The U/Tc separation was accomplished by anion exchange where the pertechnetate was retained by the resin and the uranium was effectively purified to a high degree, reaching all goals set for disposal as low level waste. The use of ion exchange as part of the PUREX process for Tc sepa­ration has been investigated separately (Dileep 2008) where anion exchange was used as a purification step for obtaining a pure plutonium product after the U/Pu split.

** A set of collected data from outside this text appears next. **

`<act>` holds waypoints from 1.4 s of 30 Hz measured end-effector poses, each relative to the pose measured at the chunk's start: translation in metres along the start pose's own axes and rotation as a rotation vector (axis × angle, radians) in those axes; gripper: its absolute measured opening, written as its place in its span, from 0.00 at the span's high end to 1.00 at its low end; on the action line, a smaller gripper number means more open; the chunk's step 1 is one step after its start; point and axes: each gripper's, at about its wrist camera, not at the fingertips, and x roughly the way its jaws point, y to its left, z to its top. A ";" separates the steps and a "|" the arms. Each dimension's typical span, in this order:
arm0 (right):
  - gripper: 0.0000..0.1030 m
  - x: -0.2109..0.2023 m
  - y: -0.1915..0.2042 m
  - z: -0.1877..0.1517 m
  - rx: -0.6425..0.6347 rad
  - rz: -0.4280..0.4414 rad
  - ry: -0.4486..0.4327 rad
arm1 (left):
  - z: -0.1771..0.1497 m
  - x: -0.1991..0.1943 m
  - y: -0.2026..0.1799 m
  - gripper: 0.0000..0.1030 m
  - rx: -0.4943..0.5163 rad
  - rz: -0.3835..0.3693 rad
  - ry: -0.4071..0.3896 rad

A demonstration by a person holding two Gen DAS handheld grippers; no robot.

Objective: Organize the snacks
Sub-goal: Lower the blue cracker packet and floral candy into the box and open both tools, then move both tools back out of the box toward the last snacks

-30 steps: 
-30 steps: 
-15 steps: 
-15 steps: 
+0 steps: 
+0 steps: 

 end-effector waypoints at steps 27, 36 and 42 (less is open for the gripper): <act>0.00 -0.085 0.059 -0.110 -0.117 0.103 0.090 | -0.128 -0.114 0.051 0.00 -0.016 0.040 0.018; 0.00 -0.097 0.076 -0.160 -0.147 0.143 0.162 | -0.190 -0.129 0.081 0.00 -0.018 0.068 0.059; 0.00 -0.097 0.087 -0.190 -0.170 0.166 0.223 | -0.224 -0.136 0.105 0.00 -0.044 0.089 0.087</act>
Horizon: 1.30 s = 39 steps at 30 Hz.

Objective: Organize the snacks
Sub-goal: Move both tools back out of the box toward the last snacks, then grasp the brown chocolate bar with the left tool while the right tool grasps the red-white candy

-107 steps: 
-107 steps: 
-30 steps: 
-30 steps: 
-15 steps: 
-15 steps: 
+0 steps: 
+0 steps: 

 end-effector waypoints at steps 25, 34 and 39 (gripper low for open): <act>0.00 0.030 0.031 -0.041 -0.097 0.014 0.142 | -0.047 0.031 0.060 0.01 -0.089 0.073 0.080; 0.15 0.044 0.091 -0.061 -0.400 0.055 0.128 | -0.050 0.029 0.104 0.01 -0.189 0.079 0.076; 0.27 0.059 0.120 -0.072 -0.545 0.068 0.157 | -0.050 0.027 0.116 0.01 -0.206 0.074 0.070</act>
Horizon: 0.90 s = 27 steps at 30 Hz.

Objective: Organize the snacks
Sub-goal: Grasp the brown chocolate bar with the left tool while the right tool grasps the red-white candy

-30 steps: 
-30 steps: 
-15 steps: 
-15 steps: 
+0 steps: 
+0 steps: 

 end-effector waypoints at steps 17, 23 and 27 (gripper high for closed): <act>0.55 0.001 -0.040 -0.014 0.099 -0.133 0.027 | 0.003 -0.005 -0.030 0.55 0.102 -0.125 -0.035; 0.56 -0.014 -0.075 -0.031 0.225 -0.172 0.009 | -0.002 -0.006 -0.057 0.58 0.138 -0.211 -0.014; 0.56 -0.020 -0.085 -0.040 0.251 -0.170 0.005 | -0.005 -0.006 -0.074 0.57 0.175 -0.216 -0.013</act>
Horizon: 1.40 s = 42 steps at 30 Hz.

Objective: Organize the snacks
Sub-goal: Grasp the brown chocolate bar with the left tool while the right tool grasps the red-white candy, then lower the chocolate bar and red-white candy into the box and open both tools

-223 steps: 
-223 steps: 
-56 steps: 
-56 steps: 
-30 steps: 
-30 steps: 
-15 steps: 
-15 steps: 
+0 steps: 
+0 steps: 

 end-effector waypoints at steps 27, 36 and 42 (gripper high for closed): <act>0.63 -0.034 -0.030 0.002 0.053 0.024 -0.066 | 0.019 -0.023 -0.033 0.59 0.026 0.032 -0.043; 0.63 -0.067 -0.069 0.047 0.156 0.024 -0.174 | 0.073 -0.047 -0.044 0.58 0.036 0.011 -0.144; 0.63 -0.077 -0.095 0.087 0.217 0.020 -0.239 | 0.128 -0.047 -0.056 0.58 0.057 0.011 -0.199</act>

A number of flowsheets of the same general setup as those shown in Figs 6.5 and 6.6 have been tested in the UK since 2003 and are summarized in a publication by Birkett et al. (Birkett 2007). The U+Pu or U+Np product streams were first coextracted from the high active waste and transported by the loaded solvent to a separate stage for U/Np or U/Pu separation with the aid of AHA. Different tests were carried out to investigate the feasibil­ity of this process for different concentrations of Pu in the feed, and simu­lated 1) thermal MOX-fuel (7 wt.% Pu); 2) fuel from fast reactors (20 wt.% Pu); and 3) treatment of exotic Pu legacy waste (40 wt.% Pu). In all tests pure uranium product could be obtained. The purity of the plutonium product could potentially be controlled to accommodate proliferation resistance.